_Problem description_. For each line below that holds the string "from", add one to a tally; report that tally alone.

_Recorded data_.
━━━━━━━━━━━━━━━━━━━━

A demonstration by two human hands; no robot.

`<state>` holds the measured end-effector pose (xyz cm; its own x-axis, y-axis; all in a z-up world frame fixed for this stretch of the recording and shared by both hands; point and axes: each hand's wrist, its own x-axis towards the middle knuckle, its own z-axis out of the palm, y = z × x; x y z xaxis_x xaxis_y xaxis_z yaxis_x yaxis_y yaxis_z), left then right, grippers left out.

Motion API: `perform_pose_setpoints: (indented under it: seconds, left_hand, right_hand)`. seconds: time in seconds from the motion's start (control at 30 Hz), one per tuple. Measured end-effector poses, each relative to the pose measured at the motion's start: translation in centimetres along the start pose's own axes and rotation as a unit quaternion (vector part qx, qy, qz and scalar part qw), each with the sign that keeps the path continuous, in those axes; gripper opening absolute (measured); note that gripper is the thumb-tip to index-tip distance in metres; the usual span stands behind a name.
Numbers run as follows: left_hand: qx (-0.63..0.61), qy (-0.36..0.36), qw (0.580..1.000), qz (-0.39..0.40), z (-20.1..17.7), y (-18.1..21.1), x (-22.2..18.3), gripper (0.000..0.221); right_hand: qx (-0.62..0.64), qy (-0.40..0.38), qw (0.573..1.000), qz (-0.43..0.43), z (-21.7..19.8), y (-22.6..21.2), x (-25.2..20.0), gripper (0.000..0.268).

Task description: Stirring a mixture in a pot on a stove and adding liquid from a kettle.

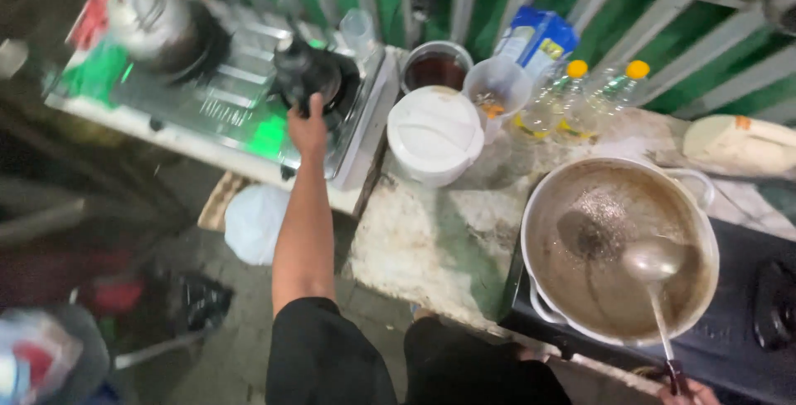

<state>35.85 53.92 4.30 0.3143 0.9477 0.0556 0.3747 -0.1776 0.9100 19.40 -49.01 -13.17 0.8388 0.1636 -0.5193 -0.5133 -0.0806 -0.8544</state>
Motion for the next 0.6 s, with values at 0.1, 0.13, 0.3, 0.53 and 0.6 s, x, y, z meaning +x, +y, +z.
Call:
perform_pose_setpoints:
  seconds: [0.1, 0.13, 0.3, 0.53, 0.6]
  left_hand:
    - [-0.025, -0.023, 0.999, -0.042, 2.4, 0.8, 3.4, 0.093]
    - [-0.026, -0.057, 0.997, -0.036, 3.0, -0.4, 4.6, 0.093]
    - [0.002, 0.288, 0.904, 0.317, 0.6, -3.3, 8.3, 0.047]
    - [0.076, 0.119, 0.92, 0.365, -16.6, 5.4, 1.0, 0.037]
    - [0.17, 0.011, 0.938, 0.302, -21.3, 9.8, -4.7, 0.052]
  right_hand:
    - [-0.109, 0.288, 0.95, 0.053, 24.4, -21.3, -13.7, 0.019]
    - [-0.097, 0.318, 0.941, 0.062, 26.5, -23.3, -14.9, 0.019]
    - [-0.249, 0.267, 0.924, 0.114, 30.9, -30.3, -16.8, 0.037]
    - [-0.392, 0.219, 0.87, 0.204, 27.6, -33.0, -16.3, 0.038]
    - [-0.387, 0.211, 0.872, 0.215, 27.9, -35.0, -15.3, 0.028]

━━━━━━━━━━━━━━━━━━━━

_Expected answer_. 2